_WORK TO BE COMPLETED:_ Each line of the data below should be restated exactly, with images left out.

_DATA PROVIDED:_
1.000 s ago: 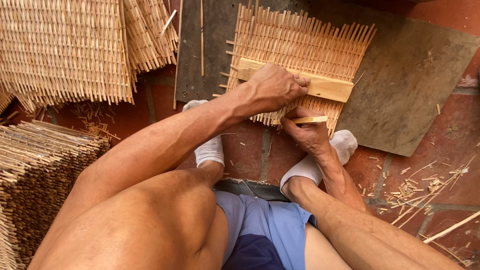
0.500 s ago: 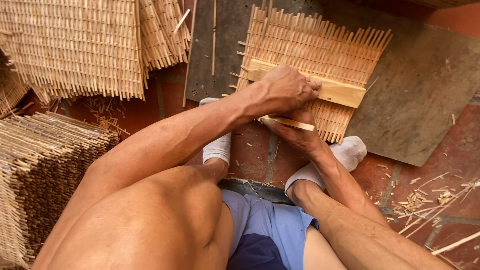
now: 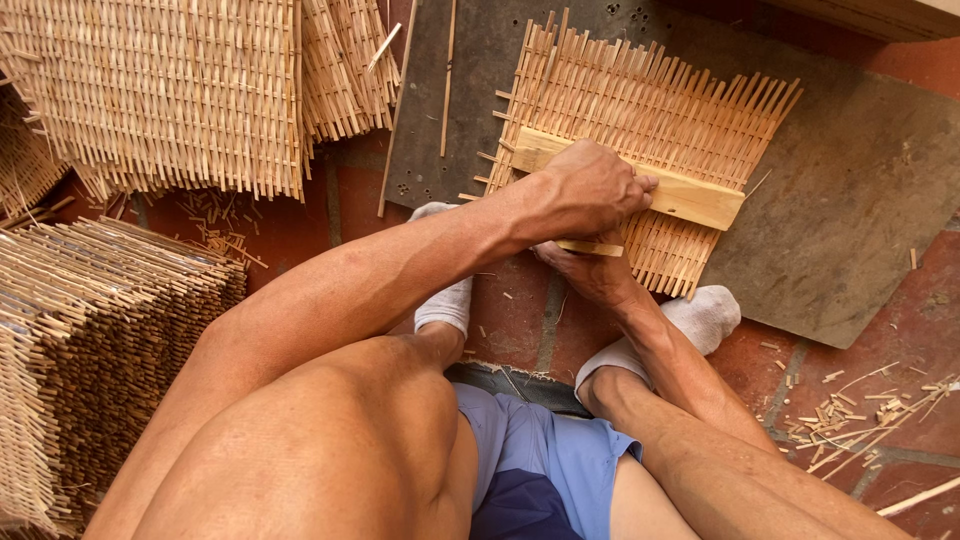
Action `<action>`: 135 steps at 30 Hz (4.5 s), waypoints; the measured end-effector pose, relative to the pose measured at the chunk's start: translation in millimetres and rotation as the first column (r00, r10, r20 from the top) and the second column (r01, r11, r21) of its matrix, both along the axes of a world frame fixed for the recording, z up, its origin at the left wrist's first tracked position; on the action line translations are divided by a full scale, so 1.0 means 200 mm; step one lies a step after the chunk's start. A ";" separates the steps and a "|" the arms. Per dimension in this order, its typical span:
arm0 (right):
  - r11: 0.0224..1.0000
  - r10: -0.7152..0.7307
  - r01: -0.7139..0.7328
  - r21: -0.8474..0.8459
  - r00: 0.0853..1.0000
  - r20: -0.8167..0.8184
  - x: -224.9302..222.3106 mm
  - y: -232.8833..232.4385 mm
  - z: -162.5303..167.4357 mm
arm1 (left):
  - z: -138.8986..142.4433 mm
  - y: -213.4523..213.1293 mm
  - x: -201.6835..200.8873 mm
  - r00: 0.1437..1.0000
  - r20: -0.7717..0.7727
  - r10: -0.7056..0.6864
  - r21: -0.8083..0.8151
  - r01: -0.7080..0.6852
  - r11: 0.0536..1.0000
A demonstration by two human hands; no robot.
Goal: The person applies white adhesive to a cardboard sheet using a roller, then places a woven bamboo mat onto the adhesive and presses it down. They trim the mat edges with a wooden block and a small stick, then stack the finished mat with others.
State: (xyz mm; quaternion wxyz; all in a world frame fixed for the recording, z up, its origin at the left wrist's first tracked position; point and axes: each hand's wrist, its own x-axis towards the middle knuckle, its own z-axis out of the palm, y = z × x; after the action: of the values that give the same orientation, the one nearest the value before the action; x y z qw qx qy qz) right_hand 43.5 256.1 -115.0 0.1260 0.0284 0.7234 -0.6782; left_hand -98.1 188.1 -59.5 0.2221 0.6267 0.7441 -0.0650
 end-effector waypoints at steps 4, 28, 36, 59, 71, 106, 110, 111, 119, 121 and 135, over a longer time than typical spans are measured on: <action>0.986 0.055 -0.050 0.162 0.998 -0.030 0.00 0.00 -0.02 | 0.00 0.00 0.01 0.995 0.064 0.073 -0.051 -0.070 0.996; 0.987 0.157 -0.146 0.071 0.972 -0.177 -0.09 -0.08 0.07 | 0.04 0.02 0.00 0.976 0.149 0.159 -0.040 -0.154 0.987; 0.974 0.222 -0.218 0.054 0.971 -0.088 -0.12 -0.09 -0.04 | 0.09 0.03 -0.04 0.952 0.226 0.206 -0.133 -0.179 0.975; 0.986 0.163 -0.153 0.061 0.966 -0.202 -0.12 -0.12 0.05 | 0.10 0.02 -0.05 0.843 0.365 0.395 -0.260 -0.314 0.913; 0.990 -0.070 0.066 0.128 0.997 0.030 -0.03 0.12 0.25 | 0.04 0.05 -0.09 0.977 0.176 0.121 -0.088 -0.107 0.990; 0.996 -0.024 0.007 0.092 0.982 0.189 -0.02 0.12 0.23 | 0.10 0.05 -0.05 0.882 0.319 0.347 -0.238 -0.279 0.930; 0.991 -0.032 0.010 0.133 0.986 0.165 -0.04 0.11 0.23 | 0.13 0.04 -0.06 0.908 0.295 0.297 -0.194 -0.247 0.949; 0.993 -0.019 0.000 0.118 0.986 0.165 -0.03 0.11 0.23 | 0.14 0.04 -0.06 0.938 0.260 0.229 -0.165 -0.191 0.968; 0.997 -0.082 0.084 -0.004 0.986 0.145 -0.01 0.12 0.17 | 0.11 0.05 -0.07 0.977 0.197 0.086 -0.185 -0.049 0.981; 0.993 -0.119 0.121 -0.009 0.985 0.128 -0.01 0.12 0.17 | 0.12 0.05 -0.07 0.987 0.155 0.042 -0.193 -0.012 0.981; 0.977 -0.049 0.016 0.213 0.987 0.151 0.09 0.30 0.28 | 0.15 0.02 -0.02 0.989 0.126 0.083 -0.113 -0.069 0.991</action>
State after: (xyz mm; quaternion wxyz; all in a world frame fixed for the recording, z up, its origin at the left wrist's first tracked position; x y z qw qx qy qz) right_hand 62.4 316.0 -58.6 0.1670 0.1062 0.7786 -0.5955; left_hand -103.1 192.5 -30.1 0.3062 0.5877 0.7469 -0.0555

_OUTPUT FOR THIS TASK:_
1.000 s ago: 
0.500 s ago: 
now: 
Action `<action>`: 135 steps at 30 Hz (4.5 s), waypoints; the measured end-effector pose, relative to the pose measured at the chunk's start: translation in millimetres and rotation as the first column (r00, r10, r20 from the top) and the second column (r01, r11, r21) of its matrix, both along the axes of a world frame fixed for the recording, z up, its origin at the left wrist's first tracked position; on the action line translations are divided by a full scale, so 1.0 means 200 mm; step one lies a step after the chunk's start. A ";" separates the steps and a "|" the arms. Per dimension in this order, its typical span:
arm0 (right):
  - r11: 0.0224..1.0000
  - r10: -0.7152..0.7307
  - r01: -0.7139..0.7328
  - r21: -0.8474..0.8459
  - r00: 0.0853..1.0000
  - r20: -0.8167..0.8184
  - x: -224.9302..222.3106 mm
  - y: -232.8833..232.4385 mm
  - z: -162.5303..167.4357 mm
arm1 (left):
  - z: -138.8986..142.4433 mm
  - y: -213.4523..213.1293 mm
  - x: -201.6835..200.8873 mm
  - r00: 0.1437..1.0000
  - r20: -0.7717..0.7727
  - r10: -0.7056..0.6864
  - r21: -0.8083..0.8151
  - r01: -0.7080..0.6852
  - r11: 0.0536..1.0000
A demonstration by two human hands; no robot.
Goal: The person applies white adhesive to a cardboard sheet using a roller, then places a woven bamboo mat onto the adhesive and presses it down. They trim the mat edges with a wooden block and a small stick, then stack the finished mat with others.
State: (xyz mm; quaternion wxyz; all in a world frame fixed for the recording, z up, its origin at the left wrist's first tracked position; point and axes: each hand's wrist, its own x-axis towards the middle knuckle, its own z-axis out of the palm, y = z × x; after the action: of the values that give the same orientation, the one nearest the value before the action; x y z qw qx qy qz) right_hand 43.5 256.1 -115.0 0.1260 0.0284 0.7234 -0.6782; left_hand -98.1 188.1 -59.5 0.2221 0.6267 0.7441 -0.0650
 end-effector waypoints at steps 4, 28, 36, 59, 71, 106, 110, 111, 119, 121 and 135, over a longer time than typical spans are measured on: <action>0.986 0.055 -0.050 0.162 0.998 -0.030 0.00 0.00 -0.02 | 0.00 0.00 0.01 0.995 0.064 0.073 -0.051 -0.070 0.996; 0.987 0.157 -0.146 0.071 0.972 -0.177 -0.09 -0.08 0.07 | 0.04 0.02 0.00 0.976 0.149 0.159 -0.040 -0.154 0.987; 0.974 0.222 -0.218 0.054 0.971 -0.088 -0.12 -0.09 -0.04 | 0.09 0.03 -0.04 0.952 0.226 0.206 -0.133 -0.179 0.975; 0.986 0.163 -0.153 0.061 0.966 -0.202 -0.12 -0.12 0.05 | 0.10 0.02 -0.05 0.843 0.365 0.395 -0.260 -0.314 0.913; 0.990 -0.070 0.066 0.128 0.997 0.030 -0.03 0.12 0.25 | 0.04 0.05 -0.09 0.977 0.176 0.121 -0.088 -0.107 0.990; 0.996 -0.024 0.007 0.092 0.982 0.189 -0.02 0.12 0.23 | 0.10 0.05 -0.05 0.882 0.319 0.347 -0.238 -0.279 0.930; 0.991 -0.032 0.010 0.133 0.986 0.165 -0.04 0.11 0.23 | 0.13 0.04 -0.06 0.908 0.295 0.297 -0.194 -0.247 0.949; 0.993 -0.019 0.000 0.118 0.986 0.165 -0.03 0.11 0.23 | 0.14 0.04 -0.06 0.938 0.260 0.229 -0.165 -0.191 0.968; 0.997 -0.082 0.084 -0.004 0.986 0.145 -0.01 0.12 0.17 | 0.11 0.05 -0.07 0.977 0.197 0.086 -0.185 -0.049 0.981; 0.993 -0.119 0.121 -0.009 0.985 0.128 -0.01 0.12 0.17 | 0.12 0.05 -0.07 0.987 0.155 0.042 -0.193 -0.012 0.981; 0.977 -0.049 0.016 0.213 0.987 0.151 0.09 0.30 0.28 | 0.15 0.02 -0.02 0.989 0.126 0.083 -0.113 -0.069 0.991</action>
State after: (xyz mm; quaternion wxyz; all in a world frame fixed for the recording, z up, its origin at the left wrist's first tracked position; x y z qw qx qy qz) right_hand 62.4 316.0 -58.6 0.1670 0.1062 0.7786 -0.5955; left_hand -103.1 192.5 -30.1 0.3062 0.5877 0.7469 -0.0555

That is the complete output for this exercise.